● Your objective: Please give back each entry below unaltered, leaving the pictures out.

BEGIN Listed entries

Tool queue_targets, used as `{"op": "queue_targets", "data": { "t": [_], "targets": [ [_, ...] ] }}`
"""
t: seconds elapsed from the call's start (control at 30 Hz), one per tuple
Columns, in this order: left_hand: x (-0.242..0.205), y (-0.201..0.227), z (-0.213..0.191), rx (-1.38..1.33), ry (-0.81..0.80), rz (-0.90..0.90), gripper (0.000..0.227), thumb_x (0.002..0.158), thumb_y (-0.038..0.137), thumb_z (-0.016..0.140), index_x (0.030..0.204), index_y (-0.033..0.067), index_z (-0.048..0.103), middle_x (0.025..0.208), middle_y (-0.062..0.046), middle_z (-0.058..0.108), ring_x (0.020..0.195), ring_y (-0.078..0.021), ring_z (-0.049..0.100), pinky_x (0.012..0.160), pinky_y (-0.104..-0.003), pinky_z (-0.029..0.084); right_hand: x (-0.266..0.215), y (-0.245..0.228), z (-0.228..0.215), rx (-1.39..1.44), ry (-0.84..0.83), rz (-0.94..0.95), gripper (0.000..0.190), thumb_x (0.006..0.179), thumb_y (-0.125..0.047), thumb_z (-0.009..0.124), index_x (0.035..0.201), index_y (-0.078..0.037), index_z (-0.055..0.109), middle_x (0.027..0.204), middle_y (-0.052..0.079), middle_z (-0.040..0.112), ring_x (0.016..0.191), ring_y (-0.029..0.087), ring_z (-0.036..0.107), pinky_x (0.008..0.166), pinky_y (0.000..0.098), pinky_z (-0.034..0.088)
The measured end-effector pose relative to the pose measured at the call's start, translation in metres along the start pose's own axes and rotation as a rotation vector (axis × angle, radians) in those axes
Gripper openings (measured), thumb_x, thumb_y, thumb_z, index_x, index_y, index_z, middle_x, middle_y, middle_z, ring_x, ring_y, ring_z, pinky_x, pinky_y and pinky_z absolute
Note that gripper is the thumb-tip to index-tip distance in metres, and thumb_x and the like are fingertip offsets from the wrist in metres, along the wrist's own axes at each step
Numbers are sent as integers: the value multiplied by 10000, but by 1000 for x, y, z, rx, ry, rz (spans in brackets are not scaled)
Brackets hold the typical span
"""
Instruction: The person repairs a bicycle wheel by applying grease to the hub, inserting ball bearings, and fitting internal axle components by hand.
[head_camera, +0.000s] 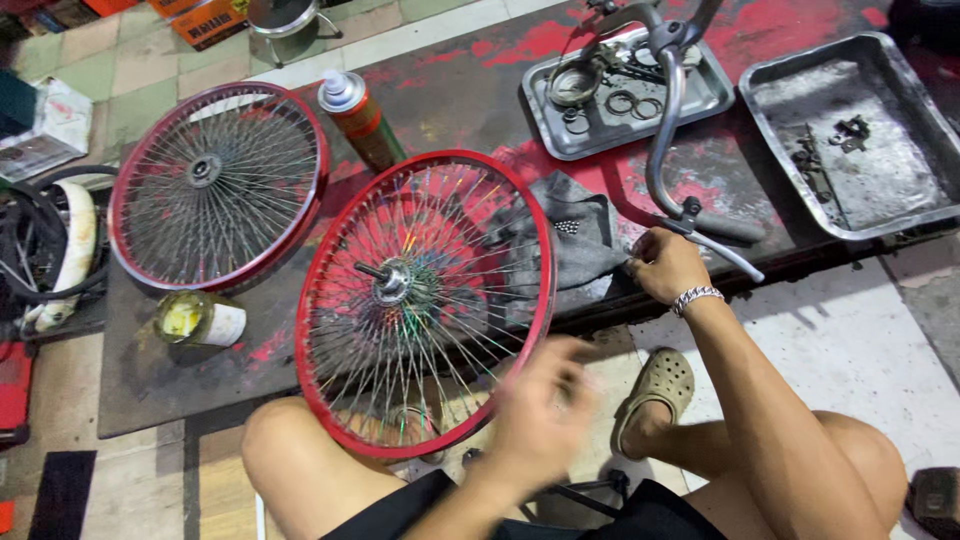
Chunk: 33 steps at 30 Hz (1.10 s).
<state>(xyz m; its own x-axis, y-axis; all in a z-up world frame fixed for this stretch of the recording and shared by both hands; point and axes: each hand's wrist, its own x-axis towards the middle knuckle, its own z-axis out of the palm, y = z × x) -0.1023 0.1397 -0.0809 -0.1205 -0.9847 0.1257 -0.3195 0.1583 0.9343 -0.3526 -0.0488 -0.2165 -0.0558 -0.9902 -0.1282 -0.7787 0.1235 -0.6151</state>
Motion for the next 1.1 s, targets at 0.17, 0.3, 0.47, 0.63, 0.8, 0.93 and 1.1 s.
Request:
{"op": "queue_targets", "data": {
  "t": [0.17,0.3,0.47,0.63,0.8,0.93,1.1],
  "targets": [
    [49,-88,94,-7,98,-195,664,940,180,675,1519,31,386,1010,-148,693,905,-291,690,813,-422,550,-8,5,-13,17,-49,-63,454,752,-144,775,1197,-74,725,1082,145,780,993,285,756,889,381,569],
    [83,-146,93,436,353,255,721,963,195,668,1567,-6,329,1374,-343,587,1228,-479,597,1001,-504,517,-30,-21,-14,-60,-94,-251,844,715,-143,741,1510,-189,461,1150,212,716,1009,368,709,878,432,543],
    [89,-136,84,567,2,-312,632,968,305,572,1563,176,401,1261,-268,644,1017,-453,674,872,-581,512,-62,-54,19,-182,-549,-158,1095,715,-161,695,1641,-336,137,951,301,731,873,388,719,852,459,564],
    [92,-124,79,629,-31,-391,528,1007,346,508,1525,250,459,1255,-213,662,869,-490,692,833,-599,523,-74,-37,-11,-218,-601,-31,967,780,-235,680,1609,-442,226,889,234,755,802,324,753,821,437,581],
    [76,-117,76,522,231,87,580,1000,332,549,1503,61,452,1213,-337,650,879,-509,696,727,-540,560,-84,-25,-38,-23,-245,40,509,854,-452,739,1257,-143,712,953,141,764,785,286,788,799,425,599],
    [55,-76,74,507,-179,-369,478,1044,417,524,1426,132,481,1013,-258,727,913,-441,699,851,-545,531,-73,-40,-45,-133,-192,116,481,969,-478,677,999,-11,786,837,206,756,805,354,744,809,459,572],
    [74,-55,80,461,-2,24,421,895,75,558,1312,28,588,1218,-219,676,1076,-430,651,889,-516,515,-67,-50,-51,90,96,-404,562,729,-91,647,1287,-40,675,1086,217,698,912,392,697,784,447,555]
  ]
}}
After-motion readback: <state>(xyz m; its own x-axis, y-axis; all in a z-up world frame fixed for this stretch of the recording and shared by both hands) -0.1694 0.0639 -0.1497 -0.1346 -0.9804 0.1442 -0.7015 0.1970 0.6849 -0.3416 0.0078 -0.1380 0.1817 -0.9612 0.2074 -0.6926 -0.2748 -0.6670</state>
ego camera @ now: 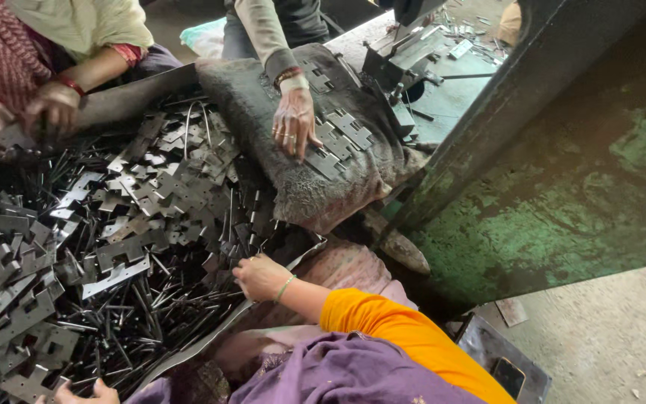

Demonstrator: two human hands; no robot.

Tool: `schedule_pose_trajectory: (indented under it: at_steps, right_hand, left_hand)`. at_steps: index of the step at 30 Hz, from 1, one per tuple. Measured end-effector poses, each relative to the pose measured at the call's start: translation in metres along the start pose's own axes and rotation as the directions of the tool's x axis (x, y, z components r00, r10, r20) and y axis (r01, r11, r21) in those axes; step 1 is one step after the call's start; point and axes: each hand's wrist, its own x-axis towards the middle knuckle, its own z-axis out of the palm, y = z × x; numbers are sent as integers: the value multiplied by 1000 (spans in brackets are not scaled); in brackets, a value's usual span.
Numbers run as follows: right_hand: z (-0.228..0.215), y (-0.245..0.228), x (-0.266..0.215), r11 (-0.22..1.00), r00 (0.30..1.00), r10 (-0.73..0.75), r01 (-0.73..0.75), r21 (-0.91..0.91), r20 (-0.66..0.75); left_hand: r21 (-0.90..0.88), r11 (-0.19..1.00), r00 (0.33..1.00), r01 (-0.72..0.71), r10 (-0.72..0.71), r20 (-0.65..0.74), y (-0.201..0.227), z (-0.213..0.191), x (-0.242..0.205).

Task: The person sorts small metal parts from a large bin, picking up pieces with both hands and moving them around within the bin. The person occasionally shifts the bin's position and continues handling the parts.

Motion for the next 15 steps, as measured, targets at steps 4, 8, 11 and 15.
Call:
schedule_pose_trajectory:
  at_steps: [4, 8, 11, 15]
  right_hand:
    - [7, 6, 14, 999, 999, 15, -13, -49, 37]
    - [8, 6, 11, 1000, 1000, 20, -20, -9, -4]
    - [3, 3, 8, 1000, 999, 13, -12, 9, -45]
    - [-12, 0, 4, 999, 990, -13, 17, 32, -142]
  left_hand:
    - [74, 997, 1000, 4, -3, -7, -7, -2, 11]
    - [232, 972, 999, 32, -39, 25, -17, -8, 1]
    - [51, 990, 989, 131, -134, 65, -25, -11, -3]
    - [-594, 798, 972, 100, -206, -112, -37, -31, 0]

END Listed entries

● Solution to this task:
Tool queue_targets, used as `{"op": "queue_targets", "data": { "t": [_], "targets": [ [_, ...] ] }}`
"""
t: seconds elapsed from the call's start (control at 30 Hz), one per tuple
Columns, in this order: left_hand: x (-0.242..0.205), y (-0.201..0.227), z (-0.213..0.191), rx (-1.38..1.33), ry (-0.81..0.80), rz (-0.90..0.90), gripper (0.000..0.227), thumb_x (0.002..0.158), thumb_y (-0.038..0.137), thumb_z (-0.016..0.140), index_x (0.030..0.204), index_y (-0.033..0.067), index_z (-0.048..0.103), middle_x (0.025..0.208), middle_y (-0.062..0.046), middle_z (-0.058..0.108), ring_x (0.020..0.195), ring_y (-0.078..0.021), ring_z (-0.049..0.100), pinky_x (0.012..0.160), pinky_y (-0.104..-0.003), pinky_z (-0.029..0.084); right_hand: x (-0.266..0.215), y (-0.245..0.228), z (-0.228..0.215), rx (-1.39..1.44), ry (-0.84..0.83), rz (-0.94..0.95), gripper (0.000..0.190), thumb_x (0.006..0.179), thumb_y (-0.125..0.047), thumb_z (-0.009..0.124), index_x (0.035..0.201), index_y (-0.078..0.037), index_z (-0.055..0.109), middle_x (0.027..0.204), middle_y (-0.052..0.079), middle_z (-0.040..0.112), ring_x (0.016..0.191), ring_y (-0.029..0.087), ring_z (-0.036..0.107), pinky_x (0.008..0.166), pinky_y (0.000..0.098), pinky_z (-0.034..0.088)
The measured end-effector pose relative to the pose measured at the call's start, translation in metres along the start pose's own axes and rotation as a rotation vector (axis × angle, radians) in those axes
Gripper openings (measured), thumb_x, thumb_y, thumb_z, index_x, index_y, index_z, middle_x, middle_y, middle_z, ring_x, ring_y, ring_z, pinky_x, pinky_y and pinky_z absolute
Note that gripper is the thumb-tip to index-tip distance in metres, and thumb_x and the like are fingertip offsets from the wrist in metres, along the wrist's own axes at each step
Numbers are sent as integers: the value multiplied by 10000, but by 1000 for x, y, z, rx, ry, rz (spans in brackets are not scaled)
Brackets hold the typical span
"""
Instruction: The person repairs a bicycle wheel by applying grease to the hub, inserting ball bearings, and fitting internal axle components by hand.
[head_camera, +0.000s] 
Chunk: 33 steps at 30 Hz (1.10 s).
<state>(xyz m; its own x-axis, y-axis; all in a z-up world frame fixed for this stretch of the recording and shared by both hands; point and axes: each hand's wrist, its own x-axis towards the middle knuckle, its own z-axis out of the palm, y = z × x) -0.1023 0.1397 -0.0809 -0.1205 -0.9847 0.1257 -0.3195 0.1583 0.9343 -0.3526 -0.0488 -0.2165 -0.0558 -0.9902 -0.1282 -0.7787 0.1235 -0.6151</state>
Motion for the next 1.1 s, targets at 0.17, 0.3, 0.47, 0.63, 0.8, 0.93 and 1.1 s.
Request:
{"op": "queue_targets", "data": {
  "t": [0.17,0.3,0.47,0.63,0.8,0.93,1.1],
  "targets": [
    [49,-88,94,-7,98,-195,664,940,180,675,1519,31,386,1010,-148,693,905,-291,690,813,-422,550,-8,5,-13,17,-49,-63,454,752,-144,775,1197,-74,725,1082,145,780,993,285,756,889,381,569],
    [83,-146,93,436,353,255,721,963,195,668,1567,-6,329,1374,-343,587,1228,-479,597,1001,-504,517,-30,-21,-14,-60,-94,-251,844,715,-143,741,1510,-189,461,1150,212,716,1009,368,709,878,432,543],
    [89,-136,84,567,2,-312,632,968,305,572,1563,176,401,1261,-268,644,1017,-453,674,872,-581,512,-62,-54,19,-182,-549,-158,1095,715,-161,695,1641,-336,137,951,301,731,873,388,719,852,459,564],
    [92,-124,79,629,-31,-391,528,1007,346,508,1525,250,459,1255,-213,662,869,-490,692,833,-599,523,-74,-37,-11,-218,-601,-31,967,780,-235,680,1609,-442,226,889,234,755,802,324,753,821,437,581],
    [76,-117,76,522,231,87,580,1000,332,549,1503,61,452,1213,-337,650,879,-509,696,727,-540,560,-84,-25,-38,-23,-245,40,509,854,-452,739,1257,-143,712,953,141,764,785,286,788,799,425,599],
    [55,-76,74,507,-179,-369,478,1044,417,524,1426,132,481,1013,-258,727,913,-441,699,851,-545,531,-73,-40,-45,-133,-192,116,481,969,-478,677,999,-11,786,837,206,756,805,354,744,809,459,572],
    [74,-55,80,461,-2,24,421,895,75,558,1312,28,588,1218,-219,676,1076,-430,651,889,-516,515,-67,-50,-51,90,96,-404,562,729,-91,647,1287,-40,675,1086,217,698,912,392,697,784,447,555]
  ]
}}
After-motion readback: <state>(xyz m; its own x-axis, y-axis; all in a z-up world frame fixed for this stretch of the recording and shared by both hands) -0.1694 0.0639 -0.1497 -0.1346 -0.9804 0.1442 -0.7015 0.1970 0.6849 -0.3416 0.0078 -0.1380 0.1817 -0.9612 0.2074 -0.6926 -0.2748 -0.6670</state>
ego camera @ now: 

Demonstrator: two human hands; no robot.

Tool: `schedule_pose_trajectory: (indented under it: at_steps, right_hand, left_hand)`. at_steps: index of the step at 30 Hz, from 1, one per tuple. Measured end-effector poses, each relative to the pose measured at the call's start: translation in metres along the start pose's own axes and rotation as the directions of the tool's x axis (x, y, z components r00, r10, r20) and y axis (r01, r11, r21) in those axes; step 1 is one step after the call's start; point and axes: each hand's wrist, its own x-axis towards the middle knuckle, its own z-axis out of the palm, y = z × x; numbers are sent as integers: the value multiplied by 1000 (spans in brackets are not scaled); in brackets, a value's usual span.
Numbers run as follows: right_hand: z (-0.228..0.215), y (-0.245..0.228), x (-0.266..0.215), r11 (-0.22..1.00), r00 (0.30..1.00), r10 (-0.73..0.75), r01 (-0.73..0.75), r21 (-0.91..0.91), r20 (-0.66..0.75); left_hand: r21 (-0.90..0.88), r11 (-0.19..1.00), r00 (0.33..1.00), r01 (-0.72..0.71), r10 (-0.72..0.71), r20 (-0.65..0.74), y (-0.201..0.227), z (-0.213..0.191), x (-0.242..0.205).

Task: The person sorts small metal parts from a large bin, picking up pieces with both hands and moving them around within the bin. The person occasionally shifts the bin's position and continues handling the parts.

Motion for the next 15 steps, as measured, targets at steps 4, 8, 11 and 15.
Call:
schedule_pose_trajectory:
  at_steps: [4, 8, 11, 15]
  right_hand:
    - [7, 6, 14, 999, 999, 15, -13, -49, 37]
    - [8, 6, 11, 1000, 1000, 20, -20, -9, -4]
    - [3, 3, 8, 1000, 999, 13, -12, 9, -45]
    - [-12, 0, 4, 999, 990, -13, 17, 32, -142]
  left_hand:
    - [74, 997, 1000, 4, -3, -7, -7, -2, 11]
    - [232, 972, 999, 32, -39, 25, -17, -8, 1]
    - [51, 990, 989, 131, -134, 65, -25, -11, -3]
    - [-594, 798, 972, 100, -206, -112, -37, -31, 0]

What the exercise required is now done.